• Task item: Take from the listing each line that has the string "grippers".

• Data for this task:
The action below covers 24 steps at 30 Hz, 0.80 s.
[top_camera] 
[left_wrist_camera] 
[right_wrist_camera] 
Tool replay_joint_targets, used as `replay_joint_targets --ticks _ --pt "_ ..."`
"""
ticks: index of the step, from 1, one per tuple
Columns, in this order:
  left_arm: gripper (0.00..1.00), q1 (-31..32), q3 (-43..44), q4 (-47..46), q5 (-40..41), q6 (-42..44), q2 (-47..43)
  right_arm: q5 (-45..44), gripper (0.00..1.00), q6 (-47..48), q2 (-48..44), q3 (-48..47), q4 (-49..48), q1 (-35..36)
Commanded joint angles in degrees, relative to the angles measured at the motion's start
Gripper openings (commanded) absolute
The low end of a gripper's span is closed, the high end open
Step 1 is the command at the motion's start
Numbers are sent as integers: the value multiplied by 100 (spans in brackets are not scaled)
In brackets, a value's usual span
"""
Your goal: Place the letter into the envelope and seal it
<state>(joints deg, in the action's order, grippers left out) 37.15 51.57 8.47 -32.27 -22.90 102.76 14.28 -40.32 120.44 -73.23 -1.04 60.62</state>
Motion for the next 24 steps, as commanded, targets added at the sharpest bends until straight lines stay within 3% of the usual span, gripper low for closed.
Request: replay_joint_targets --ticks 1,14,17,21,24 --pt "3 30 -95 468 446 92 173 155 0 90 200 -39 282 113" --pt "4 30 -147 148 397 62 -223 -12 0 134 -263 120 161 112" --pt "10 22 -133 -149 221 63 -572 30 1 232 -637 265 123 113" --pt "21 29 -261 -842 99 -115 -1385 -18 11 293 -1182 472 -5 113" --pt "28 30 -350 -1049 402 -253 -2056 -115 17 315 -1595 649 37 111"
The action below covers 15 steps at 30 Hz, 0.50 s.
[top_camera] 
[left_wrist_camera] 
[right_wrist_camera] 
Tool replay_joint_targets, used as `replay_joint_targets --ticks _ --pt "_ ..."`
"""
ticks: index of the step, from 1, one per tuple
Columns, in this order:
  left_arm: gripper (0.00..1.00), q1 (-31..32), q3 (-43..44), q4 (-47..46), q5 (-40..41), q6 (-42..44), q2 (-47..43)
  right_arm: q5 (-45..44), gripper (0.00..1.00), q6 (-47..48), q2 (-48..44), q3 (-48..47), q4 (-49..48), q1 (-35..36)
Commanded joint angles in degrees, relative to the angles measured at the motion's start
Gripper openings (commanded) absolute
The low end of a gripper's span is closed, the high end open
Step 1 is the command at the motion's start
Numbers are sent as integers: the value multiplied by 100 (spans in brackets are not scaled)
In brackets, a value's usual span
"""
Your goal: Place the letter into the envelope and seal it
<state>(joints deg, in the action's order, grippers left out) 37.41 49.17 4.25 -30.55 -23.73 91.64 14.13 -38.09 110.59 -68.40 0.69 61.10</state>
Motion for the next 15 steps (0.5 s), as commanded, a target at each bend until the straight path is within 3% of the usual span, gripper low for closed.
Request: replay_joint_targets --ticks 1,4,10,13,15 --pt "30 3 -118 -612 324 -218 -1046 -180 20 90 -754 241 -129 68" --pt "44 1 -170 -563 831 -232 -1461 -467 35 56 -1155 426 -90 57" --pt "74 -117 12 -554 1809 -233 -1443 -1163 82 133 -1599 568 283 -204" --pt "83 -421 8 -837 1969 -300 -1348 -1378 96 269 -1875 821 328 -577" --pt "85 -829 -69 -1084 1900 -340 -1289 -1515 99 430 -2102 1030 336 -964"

• Reply:
<state>(joints deg, in the action's order, grippers left out) 37.15 51.57 8.47 -32.27 -22.90 102.76 14.28 -40.32 120.44 -73.23 -1.04 60.62</state>
<state>(joints deg, in the action's order, grippers left out) 37.41 49.17 4.25 -30.55 -23.73 91.64 14.13 -38.09 110.59 -68.40 0.69 61.10</state>

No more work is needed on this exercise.